>>>>>
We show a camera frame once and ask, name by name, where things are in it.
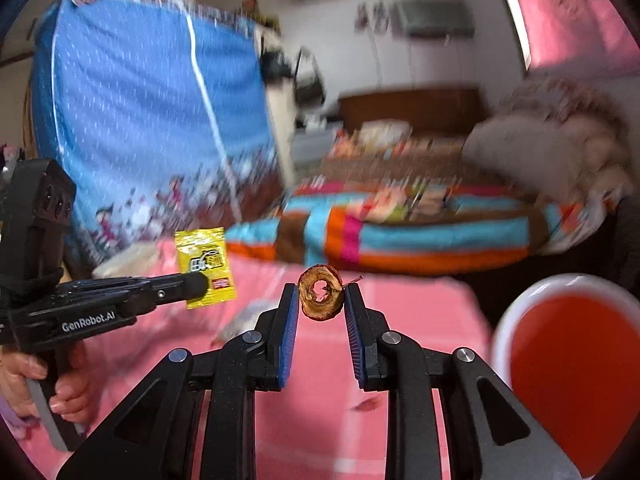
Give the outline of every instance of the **yellow packet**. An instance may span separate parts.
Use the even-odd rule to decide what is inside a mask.
[[[238,297],[226,258],[225,230],[196,229],[175,234],[180,272],[199,270],[209,280],[207,293],[199,300],[187,300],[187,308],[207,306]]]

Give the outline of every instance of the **pink tablecloth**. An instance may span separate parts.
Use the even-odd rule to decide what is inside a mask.
[[[167,263],[156,271],[175,272],[172,248],[165,250]],[[208,351],[234,313],[258,298],[277,300],[283,285],[296,282],[303,270],[238,256],[231,264],[237,300],[188,311],[183,303],[159,307],[132,327],[87,340],[100,391],[98,420],[170,350]],[[346,282],[353,278],[343,274]],[[367,274],[359,285],[366,305],[384,312],[393,330],[427,348],[451,352],[469,346],[487,355],[488,328],[462,284]],[[384,477],[386,394],[358,389],[343,314],[322,323],[300,316],[289,383],[281,393],[256,394],[255,427],[260,480]],[[41,428],[22,446],[48,479],[68,456],[51,447]],[[446,455],[444,443],[441,450]],[[447,465],[444,472],[448,478]]]

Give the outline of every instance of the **metal screw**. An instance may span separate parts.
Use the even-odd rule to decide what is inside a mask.
[[[249,330],[242,334],[242,340],[245,343],[258,343],[262,339],[262,334],[257,330]]]
[[[172,363],[181,363],[187,358],[187,351],[184,348],[174,348],[169,352],[169,361]]]
[[[471,348],[458,348],[456,357],[462,362],[470,363],[476,358],[476,353]]]
[[[389,331],[383,333],[382,335],[382,341],[389,345],[397,345],[401,339],[402,337],[398,332]]]

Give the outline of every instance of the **dried hawthorn slice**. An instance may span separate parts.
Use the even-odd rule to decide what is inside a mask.
[[[325,282],[325,294],[318,298],[314,290],[317,282]],[[316,265],[309,267],[298,280],[300,303],[305,316],[315,321],[326,321],[342,310],[344,292],[340,274],[332,266]]]
<<<<<
• Exercise brief:
Scan the entries above for the word "Give". Report the lines that hold it.

• Task output:
Give the outline of every instance of the **yellow packet**. An instance may span separate parts.
Give the outline of every instance of the **pink tablecloth**. An instance may span separate parts.
Give the outline of every instance of the **metal screw**. An instance may span separate parts.
Give the outline of every instance of the **dried hawthorn slice**. An instance may span separate parts.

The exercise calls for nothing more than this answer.